• **Problem statement**: Extract exactly and only the lines of the data below, starting at the line with "For the benchmark, mark the grey metal" and stopping after the final line.

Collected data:
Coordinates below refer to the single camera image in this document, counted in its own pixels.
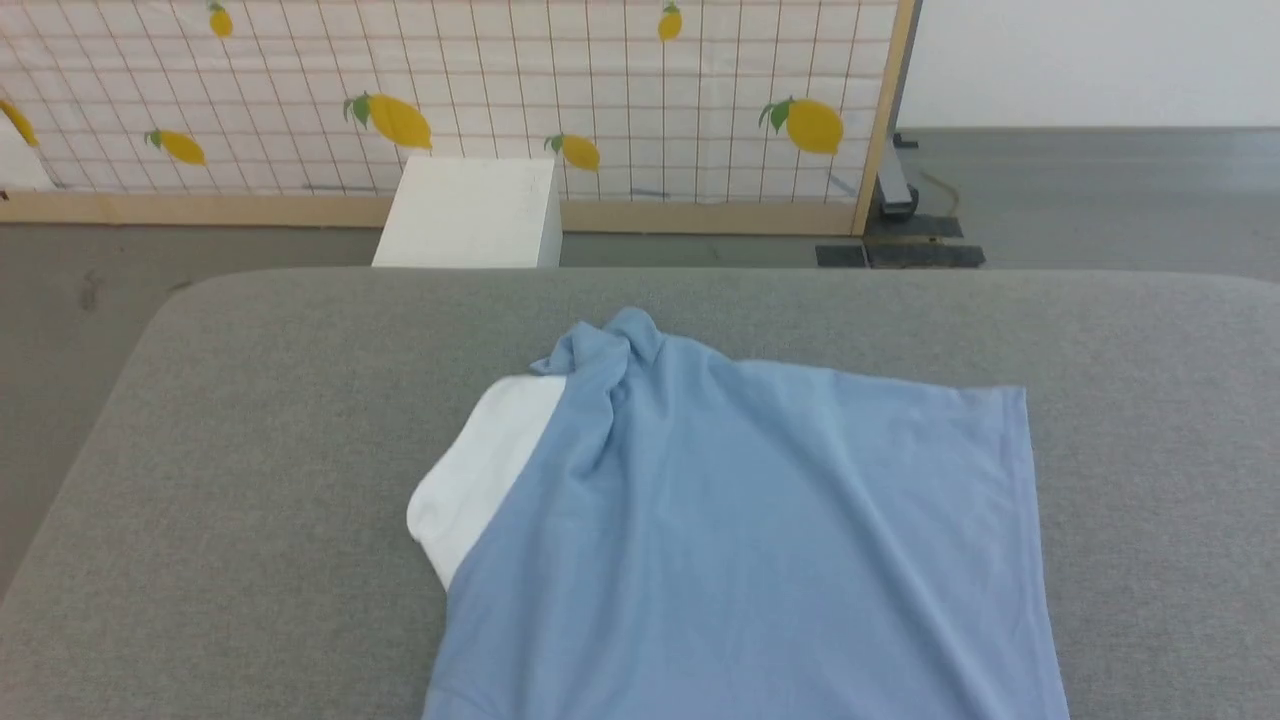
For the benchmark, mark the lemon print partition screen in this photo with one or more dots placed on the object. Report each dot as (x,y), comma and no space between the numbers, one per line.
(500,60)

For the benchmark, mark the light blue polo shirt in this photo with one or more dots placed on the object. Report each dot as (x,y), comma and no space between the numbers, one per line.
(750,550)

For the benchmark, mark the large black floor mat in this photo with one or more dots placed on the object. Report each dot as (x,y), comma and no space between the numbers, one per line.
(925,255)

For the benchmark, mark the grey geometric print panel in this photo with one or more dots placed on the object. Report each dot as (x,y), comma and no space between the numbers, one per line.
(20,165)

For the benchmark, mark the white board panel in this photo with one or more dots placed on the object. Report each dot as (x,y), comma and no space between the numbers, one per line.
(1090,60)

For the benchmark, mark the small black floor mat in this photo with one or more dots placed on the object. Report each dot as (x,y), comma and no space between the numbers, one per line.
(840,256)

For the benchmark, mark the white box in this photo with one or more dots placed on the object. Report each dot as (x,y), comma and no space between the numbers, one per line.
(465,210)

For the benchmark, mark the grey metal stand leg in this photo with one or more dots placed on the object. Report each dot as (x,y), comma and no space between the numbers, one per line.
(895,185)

• **Response**:
For the benchmark, mark the grey metal stand leg in this photo with one or more dots placed on the object. Report each dot as (x,y), comma and no space between the numbers, one per line.
(895,185)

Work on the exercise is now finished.